POST PROCESSING ANALYSIS
Once the robot traverses the entire path, the entire data sets received in Mathematica can be processed suitably for generating the required results. For example, in this case, the approximate path traversed by the robot, the distance traveled and the robot’s average speed were determined via Mathematica primarily using the following functions – (a) CommonestFilter and (b) AnglePath.
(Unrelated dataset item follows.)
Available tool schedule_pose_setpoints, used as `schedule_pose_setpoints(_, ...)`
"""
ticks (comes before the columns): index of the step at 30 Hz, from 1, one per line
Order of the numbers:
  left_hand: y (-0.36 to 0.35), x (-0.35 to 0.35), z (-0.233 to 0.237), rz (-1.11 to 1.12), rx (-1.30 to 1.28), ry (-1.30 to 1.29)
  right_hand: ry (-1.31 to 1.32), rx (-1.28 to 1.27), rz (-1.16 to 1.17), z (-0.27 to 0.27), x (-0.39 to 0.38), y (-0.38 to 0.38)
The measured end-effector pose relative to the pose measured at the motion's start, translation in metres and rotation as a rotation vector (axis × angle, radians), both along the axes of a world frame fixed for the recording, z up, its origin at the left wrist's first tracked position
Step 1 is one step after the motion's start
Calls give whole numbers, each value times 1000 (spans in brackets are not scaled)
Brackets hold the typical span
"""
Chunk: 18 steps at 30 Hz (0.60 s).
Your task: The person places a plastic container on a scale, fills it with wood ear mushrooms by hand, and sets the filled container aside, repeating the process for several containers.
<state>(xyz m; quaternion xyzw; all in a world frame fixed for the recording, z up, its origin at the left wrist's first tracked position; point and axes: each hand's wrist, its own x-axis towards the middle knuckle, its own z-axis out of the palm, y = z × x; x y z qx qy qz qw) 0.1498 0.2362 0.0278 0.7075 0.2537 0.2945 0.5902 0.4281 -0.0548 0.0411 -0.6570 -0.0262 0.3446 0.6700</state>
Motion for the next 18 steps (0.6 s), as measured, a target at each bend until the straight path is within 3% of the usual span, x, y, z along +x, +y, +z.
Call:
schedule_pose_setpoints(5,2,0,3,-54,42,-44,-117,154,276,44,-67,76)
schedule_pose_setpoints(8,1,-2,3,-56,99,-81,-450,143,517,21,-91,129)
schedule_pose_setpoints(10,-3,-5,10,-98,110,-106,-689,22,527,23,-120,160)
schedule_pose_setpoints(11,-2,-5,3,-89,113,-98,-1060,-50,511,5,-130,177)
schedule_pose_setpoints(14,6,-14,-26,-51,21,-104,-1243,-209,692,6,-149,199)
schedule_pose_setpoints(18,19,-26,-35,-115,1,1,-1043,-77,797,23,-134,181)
For path generation, the filter parameter was optimized to ensure that the path generated was almost identical to the traversed path; this step was necessary due to the fact that the sensor data is inevitably noisy and/or the robot could ‘drift’ slightly as the color sensors are mounted almost 10 cm apart.
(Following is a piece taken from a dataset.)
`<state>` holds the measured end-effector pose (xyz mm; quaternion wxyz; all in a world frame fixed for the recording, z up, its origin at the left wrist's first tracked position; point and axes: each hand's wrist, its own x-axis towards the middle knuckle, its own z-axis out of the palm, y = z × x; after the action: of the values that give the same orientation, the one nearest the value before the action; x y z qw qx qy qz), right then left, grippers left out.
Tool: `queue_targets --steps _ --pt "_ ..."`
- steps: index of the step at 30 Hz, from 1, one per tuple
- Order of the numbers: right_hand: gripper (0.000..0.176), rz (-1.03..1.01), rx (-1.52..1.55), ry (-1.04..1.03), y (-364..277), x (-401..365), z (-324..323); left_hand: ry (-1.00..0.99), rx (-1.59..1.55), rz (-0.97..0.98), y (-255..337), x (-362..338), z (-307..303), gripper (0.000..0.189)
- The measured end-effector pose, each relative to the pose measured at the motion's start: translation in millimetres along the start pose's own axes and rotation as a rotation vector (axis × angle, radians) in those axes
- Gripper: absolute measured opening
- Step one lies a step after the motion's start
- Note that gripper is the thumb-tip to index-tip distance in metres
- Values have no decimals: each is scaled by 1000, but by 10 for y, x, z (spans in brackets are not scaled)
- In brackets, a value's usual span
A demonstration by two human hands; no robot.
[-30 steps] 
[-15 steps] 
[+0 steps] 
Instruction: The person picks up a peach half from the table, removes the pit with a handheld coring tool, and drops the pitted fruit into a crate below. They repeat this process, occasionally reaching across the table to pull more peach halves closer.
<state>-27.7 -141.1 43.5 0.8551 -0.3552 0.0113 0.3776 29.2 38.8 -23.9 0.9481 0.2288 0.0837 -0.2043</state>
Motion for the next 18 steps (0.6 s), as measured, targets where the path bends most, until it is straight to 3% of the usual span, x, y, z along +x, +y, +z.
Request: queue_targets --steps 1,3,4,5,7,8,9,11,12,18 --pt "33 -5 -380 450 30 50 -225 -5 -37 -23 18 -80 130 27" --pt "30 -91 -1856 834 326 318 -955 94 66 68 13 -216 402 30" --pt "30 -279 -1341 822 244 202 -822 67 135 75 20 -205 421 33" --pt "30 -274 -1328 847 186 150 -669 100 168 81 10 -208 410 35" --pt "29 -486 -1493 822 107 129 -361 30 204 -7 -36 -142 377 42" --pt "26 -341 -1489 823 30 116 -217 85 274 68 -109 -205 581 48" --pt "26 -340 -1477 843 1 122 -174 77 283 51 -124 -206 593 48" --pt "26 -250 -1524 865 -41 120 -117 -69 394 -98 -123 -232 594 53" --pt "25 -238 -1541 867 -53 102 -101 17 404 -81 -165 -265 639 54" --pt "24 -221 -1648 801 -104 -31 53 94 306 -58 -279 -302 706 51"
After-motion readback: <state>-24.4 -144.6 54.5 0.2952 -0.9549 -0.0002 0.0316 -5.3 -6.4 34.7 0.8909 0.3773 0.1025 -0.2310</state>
The results are shown in the following images:
CODE FOR DYNAMICALLY GRAPHING SENSOR DATA
The following code is required for connecting the robot with Mathematica and the function returns the sensor data:
s1 = DeviceOpen["Serial", "COM4"];
GetLegoSensorData[] :=
Module[{in, l, p, j},
in = Flatten[
ToExpression[
DeleteCases[
StringCases[
StringSplit[FromCharacterCode@DeviceReadBuffer[s1], "abc"],
"{" ~~ __ ~~ "}"], {}]], 1];
sortedIn =
MapThread[List, {in[[All, 1]], in[[All, #]]}] & /@ Range[2, 4];
{l, p, j} = sortedIn[[#]] & /@ Range[3]]
The following code is used for plotting the real-time data:
Clear[G2, MA, MD, InData]; MA = {}; MD = {}; G2 = {};
CreateDocument[{"", "", "", "",
Dynamic[InData = GetLegoSensorData[]; AppendTo[G2, InData[[1]]];
AppendTo[MA, InData[[2]]]; AppendTo[MD, InData[[3]]];
Row@Riffle[({ListLinePlot[Flatten[#, 1] & /@ {MA, MD},
ImageSize -> Large, PlotStyle -> {Blue, Magenta},
PlotLegends -> {Style["Left Motor", 15],
Style["Right Motor", 15]},
PlotLabel -> Style["Motor Rotation Sensors Data", 18, Bold],
AxesLabel -> {Style["Time (s)", 12], Style["Rotations", 12]}],
ListLinePlot[
Flatten[{First[#],
Mod[Last[#],
If[Last[#] == 0, 360, Sign[Last[#]]*360]]} & /@
Flatten[G2, 1], 0], PlotStyle -> Red,
AxesLabel -> {Style["Time (s)", 12],
Style["Angle (\[Degree])", 12]}, ImageSize -> Large,
PlotLabel -> Style["Gyro Sensor Data", 18, Bold]]}),
Spacer[50]]]}, TextAlignment -> Center, Background -> White,
WindowSize -> Large]
CONCLUSION
This project specifically highlights the advantages of using Wolfram Mathematica for acquiring and analyzing real time data from various sensors of a line-following LEGO EV3 robot wirelessly using Bluetooth connectivity. Amongst the important results generated are the approximate path traversed by the robot, the distance travelled by the robot and its average speed. For information, the actual distance of the path, as measured using a measuring tape, was 218 cm.